La recette que je vous propose aujourd’hui ne ressemble pas trop à celles que vous pouvez déguster dans la ville de Bath. Elle est basée sur la recette de Bath Cake qui ressemble plus à un petit pain, qu’à une brioche (je sais, je vous ai maintenant complètement perdus!). Elle provient du livre “The Experienced English Housekeeper” (1769) d’Elisabeth Raffald. Le descriptif de la recette précise que les buns doivent avoir la taille d’un petit pain français et qu’il faut les servir chauds au petit-déjeuner. Ce qui a du sens, car les buns briochés de Sally Lunn’s ou Docteur Oliver sont très riches pour le quotidien, surtout pour les gens ordinaires, contrairement aux petits pain plus modestes. Il est très probable que ce sont également les buns avec lesquels Jane Austen pensait déranger son estomac.
Si vous avez réussi à suivre toute cette histoire et vous vous sentez motivés à tester l’effet ces buns/pains/brioches sur votre estomac, retroussez vos manches et sortez la farine du placard et le beurre du frigo.
Et si vous voulez voir un peu plus de Bath ou de mon voyage sur les traces de Jane Austen, vous pouvez regarder ici et ici.
Bath Buns
Course: Boulangerie, ViennoiseriesDifficulty: Medium12
servings3
hours30
minutes15
minutesIngrédients
(pour 12 buns, la recette proveint du livre “Dinner with Mr. Darcy” de Penn Vogler)
450 g de farine
1 càc de sel fin
150 g de beurre doux
8 g de levure de boulanger déshydratée
2 càs de sucre
225 ml de lait
1 càs de graines de carvi
Pour le glaçage:
1 càs de lait chaud
2 càs de sucre
1 càc de graines de carvi
1-2 càs de sucre en grains
Directions
- Dans un bol, mélanger la farine avec le sel et le sucre. Ajouter le beurre en petits cubes et sabler avec le bout des doigts afin d’obtenir une consistance de sable humide. Ajouter la levure et les graines de carvi et mélanger bien.

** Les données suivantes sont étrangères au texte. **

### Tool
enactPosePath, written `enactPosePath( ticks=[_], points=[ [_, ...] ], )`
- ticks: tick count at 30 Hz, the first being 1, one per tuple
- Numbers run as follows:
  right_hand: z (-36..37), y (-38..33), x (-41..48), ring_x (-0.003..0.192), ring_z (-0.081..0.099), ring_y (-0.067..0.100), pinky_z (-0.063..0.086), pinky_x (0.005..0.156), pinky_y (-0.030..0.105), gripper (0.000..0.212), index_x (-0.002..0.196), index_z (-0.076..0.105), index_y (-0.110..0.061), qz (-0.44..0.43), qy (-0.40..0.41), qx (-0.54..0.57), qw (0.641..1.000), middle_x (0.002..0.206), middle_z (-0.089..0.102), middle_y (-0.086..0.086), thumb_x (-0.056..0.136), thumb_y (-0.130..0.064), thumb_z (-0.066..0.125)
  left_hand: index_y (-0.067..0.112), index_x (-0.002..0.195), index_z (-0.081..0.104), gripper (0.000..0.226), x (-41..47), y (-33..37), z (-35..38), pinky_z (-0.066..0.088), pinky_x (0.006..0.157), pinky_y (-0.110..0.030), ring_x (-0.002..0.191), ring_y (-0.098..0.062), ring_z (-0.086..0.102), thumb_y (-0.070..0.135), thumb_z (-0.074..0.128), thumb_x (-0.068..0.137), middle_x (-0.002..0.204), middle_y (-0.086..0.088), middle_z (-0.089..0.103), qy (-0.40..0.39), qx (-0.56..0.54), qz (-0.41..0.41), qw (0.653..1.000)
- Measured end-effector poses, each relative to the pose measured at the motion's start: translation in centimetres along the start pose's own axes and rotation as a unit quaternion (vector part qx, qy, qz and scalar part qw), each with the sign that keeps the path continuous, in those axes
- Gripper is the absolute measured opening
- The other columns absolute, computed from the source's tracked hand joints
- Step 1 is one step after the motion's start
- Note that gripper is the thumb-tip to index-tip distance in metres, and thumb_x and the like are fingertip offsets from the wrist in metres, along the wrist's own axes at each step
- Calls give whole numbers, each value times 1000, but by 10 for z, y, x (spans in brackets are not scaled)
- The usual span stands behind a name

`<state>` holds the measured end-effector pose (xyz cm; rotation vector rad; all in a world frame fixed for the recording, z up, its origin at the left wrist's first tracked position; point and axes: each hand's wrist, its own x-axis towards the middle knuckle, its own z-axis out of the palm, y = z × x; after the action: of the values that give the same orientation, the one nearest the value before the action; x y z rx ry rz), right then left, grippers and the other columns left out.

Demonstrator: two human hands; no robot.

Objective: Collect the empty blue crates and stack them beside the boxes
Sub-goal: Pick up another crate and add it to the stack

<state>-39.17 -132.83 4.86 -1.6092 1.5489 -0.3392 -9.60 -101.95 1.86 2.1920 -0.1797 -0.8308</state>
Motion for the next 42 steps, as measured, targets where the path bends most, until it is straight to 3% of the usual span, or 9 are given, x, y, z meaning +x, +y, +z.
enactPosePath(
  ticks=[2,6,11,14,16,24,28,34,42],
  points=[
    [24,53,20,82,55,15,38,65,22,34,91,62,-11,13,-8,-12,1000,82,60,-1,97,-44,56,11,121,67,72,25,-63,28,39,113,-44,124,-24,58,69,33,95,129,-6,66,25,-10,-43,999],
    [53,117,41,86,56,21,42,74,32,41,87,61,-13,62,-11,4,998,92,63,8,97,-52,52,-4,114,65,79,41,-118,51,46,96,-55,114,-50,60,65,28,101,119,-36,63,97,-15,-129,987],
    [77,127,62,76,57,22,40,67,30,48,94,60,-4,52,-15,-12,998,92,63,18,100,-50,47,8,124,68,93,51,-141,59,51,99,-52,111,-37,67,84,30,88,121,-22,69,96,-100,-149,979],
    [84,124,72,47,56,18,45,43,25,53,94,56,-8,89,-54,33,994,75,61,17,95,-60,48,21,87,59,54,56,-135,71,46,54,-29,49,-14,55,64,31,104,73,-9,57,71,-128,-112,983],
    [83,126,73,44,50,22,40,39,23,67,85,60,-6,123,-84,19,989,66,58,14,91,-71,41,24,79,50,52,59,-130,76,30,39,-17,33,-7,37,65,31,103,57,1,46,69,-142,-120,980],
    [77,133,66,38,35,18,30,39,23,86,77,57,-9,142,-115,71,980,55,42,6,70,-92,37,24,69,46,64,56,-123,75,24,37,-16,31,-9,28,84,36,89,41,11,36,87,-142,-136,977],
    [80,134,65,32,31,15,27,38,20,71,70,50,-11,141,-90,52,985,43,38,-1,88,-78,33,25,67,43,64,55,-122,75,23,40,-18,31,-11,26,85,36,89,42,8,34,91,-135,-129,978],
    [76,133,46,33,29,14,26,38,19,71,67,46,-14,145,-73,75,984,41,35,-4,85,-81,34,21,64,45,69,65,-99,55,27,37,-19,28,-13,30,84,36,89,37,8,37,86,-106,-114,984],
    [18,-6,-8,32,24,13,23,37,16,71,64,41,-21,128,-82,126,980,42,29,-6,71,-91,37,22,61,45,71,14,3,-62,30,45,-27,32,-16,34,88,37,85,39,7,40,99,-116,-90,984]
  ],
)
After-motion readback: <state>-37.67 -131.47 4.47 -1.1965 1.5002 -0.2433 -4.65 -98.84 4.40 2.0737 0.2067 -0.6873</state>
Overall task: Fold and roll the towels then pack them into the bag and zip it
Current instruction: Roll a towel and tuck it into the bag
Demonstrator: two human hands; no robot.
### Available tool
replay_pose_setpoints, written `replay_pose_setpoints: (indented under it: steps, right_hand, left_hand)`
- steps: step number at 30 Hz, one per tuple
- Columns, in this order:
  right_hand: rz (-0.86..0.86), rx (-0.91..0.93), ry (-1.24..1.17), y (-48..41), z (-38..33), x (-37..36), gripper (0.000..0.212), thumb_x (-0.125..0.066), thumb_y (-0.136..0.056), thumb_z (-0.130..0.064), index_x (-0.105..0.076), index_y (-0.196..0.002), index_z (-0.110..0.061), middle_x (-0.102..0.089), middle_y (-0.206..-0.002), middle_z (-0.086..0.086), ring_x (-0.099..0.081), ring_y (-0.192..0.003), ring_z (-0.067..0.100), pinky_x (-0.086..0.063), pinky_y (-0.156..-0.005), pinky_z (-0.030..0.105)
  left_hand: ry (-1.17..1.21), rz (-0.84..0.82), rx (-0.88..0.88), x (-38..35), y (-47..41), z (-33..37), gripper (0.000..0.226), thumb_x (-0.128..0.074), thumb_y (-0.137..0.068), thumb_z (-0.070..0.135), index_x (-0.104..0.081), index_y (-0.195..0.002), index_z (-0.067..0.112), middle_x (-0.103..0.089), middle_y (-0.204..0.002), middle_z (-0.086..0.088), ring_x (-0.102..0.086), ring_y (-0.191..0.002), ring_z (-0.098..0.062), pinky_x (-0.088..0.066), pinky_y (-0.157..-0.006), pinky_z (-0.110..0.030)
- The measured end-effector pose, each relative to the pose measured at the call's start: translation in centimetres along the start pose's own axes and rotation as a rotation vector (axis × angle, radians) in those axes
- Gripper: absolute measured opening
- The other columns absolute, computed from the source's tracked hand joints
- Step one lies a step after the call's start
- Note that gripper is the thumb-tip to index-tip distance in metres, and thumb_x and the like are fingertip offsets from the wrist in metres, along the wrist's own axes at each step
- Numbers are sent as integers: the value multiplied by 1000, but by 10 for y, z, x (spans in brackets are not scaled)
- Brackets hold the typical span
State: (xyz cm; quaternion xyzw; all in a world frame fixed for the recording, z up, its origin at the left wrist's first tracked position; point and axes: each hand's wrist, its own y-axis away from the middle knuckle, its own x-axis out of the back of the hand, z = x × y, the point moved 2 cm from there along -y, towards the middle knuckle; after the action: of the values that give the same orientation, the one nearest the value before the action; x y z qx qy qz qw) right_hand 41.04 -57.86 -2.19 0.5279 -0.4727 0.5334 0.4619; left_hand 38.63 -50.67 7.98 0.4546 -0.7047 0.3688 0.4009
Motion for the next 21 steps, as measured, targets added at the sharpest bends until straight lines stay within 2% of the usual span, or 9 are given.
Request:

Chauffer le lait à température corporelle et le verser dans le bol avec les autres ingrédients. Pétrir le tout jusqu’à obtenir une pâte lisse et souple. Former la pâte en boule, couvrir et laisser lever pendant 2 heures ou jusqu’à ce qu’elle double de volume.
- étrir la pâte levée une deuxième fois sur le plan de travail légèement fariné et la diviser en 12 morceaux. Former 12 buns et les disposer sur une plaque de four couvert de papier sulfurisé. Couvrir et laisser lever pendant encore 1 heure.
- Préchauffer le four à 180°C. Enfourner les buns pendant environ 15 minutes ou kusq’à ce qu’ils soient bien dorés.
- Pour le glaçage, chauffer le lait et le sucre et bien mélanger pour que le sucre fonde. Badigeonner les buns chauds avec le glaçage à la sortie du four et parsemer de graines de carvi (vous pouvez ajouter aussi du gros sucre). Servir les buns chauds.
Notes
- Dans la recette originale les buns sont parsemés de graines de carvi confites qui ont été très populaires à l’époque depuis le temps des Tudors. Comme nous ne sommes plus au temps de Tudors, les graines sont introuvables. Du coup, j’ai opté simplement pour du carvi.